On top of that, Catherine emphasizes the value of using Deputy to simplify compliance with secure scheduling laws. The clear visibility over when schedules were published and breaks were taken has been a relief.

“The biggest goal it’s helped us meet is being able to track the secure scheduling rules. That’s probably our biggest win business-wise.”

Keeping more stores open 

Managers use Deputy the most to look at schedules and see where they can move staff around so they can keep most of their stores open — which has been critical with more call outs during the pandemic. 

“We look at scheduling every day to see who’s working, who’s actually on a shift, who might have an extra person. We look at who’s on shift at our nearby stores to see if there are individuals we can move around from store A to store B so that we can keep both stores open,” says Catherine. 

With real-time visibility over call outs, available staff, and any discrepancies between schedules and timesheets, Mud Bay has drastically reduced store closures due to staffing issues. 

In fact, between November 2020 and March 2021, the rate of stores opening late, shutting early, or being unable to open dropped from 72 incidents to 11.

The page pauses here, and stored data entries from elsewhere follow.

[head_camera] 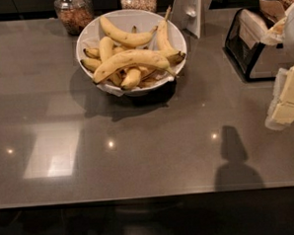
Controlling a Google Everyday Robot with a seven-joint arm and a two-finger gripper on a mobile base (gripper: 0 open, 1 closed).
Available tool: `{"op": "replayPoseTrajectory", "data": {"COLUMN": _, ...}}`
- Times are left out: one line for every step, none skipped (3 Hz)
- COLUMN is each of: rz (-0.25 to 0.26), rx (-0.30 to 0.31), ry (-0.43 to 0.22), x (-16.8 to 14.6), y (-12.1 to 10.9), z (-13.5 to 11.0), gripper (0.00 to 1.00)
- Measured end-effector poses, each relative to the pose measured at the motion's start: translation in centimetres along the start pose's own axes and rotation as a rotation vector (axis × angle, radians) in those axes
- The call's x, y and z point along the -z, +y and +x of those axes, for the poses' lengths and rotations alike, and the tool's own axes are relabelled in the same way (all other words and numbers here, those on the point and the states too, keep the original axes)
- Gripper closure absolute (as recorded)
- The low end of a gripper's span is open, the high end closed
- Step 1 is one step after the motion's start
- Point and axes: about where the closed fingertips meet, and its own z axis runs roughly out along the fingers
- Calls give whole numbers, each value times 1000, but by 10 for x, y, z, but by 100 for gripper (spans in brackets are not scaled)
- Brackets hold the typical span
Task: Pick banana from white bowl
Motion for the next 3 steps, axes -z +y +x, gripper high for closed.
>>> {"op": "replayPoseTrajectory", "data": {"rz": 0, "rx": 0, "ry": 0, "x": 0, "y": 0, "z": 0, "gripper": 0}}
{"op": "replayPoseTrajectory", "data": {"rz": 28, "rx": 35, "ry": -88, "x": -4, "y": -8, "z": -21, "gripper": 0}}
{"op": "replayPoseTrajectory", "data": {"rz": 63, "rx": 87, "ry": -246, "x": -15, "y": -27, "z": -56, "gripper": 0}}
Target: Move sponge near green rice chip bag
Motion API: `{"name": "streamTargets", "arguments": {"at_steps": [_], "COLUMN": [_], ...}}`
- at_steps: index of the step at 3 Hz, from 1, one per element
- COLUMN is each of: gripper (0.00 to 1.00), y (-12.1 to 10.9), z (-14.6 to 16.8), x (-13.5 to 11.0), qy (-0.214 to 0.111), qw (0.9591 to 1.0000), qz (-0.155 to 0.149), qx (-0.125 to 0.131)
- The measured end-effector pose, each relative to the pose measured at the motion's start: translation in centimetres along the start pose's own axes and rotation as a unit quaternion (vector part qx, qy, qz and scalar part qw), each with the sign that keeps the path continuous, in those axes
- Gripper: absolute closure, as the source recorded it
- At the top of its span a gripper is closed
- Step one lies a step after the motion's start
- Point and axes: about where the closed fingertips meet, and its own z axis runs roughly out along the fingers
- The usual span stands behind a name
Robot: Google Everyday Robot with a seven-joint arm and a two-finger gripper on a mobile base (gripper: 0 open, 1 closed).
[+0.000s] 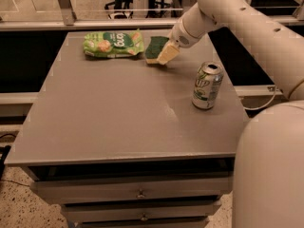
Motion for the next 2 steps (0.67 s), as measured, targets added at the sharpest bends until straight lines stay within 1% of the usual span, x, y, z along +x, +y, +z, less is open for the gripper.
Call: {"name": "streamTargets", "arguments": {"at_steps": [2], "gripper": [0.37], "y": [-1.00], "z": [2.01], "x": [-0.49], "qy": [-0.011], "qw": [0.9999], "qz": [0.009], "qx": [-0.006]}}
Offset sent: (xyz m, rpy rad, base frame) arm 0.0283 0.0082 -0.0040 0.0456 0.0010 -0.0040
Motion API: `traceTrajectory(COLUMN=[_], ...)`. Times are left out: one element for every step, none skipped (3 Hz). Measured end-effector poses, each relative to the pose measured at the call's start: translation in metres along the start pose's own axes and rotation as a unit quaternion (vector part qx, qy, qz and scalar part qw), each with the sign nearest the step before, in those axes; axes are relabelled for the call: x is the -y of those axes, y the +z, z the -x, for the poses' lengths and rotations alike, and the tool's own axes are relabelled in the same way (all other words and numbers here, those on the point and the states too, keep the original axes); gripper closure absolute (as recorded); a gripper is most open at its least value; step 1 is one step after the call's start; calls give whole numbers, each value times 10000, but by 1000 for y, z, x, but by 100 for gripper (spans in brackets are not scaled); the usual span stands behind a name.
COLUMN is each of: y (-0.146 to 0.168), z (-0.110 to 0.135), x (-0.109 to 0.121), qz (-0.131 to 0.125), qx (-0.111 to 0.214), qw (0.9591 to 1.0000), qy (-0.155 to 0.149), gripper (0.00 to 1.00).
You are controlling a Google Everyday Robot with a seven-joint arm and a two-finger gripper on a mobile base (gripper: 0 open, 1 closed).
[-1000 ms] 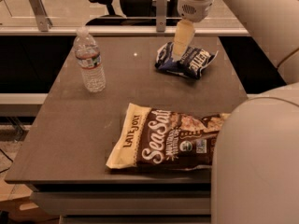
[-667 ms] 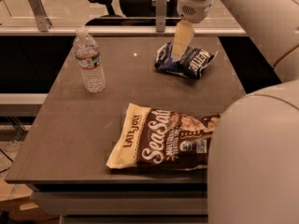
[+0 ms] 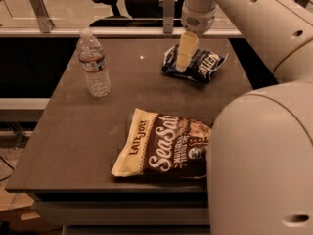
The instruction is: Pick blue chip bag
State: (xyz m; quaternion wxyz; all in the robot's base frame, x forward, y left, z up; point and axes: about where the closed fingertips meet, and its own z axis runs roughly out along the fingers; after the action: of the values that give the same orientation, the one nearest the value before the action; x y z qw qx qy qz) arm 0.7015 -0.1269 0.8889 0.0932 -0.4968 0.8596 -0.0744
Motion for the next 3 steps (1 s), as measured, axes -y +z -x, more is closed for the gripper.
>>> traceTrajectory(y=[17, 30, 38], z=[3, 4, 2], x=[-4, -5, -6], qz=[189, 311, 399], qx=[-24, -40, -26], qw=[9998, 9995, 9992], qy=[6, 31, 69], gripper=[0, 0, 17])
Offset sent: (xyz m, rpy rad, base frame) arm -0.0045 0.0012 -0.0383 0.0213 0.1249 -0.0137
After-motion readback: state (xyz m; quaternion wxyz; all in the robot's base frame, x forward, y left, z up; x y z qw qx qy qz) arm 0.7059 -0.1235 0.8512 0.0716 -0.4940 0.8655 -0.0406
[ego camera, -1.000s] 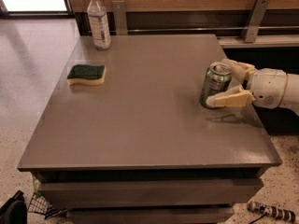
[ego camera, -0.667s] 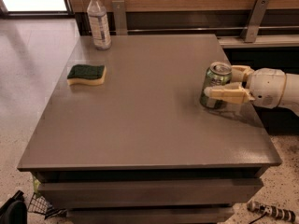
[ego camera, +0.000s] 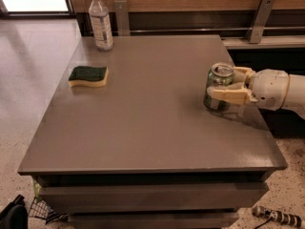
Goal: Move green can near sponge
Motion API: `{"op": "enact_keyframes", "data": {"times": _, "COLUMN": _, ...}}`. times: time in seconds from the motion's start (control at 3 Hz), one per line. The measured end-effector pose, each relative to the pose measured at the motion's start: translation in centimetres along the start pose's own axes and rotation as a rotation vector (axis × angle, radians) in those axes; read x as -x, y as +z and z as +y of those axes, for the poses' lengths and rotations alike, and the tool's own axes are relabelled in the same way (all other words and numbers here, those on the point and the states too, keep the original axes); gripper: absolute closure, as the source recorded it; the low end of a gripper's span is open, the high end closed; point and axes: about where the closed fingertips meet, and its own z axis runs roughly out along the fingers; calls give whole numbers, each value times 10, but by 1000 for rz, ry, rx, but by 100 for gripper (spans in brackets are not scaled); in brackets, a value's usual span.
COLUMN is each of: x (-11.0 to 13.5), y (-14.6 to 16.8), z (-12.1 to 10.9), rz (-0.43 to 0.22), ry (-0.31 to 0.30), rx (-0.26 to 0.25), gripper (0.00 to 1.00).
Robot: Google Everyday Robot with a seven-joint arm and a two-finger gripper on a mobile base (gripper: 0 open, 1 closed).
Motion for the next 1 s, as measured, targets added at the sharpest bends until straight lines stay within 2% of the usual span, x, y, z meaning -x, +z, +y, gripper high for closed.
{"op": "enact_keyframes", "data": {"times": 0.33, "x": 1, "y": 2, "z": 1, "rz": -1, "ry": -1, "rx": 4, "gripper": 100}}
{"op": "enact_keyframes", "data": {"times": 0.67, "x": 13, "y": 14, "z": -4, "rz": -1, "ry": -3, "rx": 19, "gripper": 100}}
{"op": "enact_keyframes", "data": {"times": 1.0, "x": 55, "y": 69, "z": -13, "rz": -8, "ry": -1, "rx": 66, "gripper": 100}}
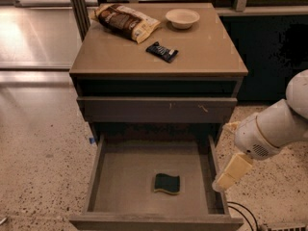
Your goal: Pick sponge from middle drawer and place on counter
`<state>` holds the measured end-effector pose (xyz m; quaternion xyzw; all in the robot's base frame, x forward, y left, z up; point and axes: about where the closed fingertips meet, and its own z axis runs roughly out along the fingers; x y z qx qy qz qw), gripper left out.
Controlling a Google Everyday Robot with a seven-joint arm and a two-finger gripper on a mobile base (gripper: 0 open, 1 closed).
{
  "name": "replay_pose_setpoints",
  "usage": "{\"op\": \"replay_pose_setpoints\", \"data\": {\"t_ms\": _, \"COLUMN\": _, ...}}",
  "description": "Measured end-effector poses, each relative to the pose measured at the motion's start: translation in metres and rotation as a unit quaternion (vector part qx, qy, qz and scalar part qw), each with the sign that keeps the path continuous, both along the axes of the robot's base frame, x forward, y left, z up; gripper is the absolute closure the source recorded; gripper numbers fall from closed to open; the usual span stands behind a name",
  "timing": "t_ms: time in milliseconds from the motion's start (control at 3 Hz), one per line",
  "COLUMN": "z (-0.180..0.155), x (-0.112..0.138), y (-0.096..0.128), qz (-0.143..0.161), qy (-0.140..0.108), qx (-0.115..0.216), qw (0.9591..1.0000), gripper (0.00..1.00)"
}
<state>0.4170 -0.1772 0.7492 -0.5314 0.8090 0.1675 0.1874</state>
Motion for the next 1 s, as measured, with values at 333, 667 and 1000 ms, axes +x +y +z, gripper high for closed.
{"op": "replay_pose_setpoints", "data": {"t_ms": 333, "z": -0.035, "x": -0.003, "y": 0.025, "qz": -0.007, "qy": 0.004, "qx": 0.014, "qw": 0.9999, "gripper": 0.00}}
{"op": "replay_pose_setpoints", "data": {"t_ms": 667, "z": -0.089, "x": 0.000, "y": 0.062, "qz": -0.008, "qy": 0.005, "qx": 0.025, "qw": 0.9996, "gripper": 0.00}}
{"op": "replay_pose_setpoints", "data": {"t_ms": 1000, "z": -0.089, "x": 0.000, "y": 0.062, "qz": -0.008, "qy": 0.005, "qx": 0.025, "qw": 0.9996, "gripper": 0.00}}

A better experience for managers and staff 

Since adopting Deputy, managers, schedule writers, and Muddies have all seen improvements and benefits with scheduling and timekeeping operations. 

“The biggest benefits for managers are looking at scheduling at a more macro level. With the reporting features, they can look at it and see things like absences or people working a portion of their shift,” says Catherine.

Mud Bay’s team shared that Muddies have really enjoyed Deputy’s features and it’s been really easy for them to use. In addition, it helps their staff know exactly which stores they’re reporting to, especially as their business is quickly scaling.  

“Ease of use, transparency, expediency for our users, and Muddies being able to see their shifts and their schedules, that’s been a big win for us,” says Catherine and Maggie.

“Ease of use, transparency, expediency for our users, and Muddies being able to see their shifts and their schedules, that’s been a big win for us.”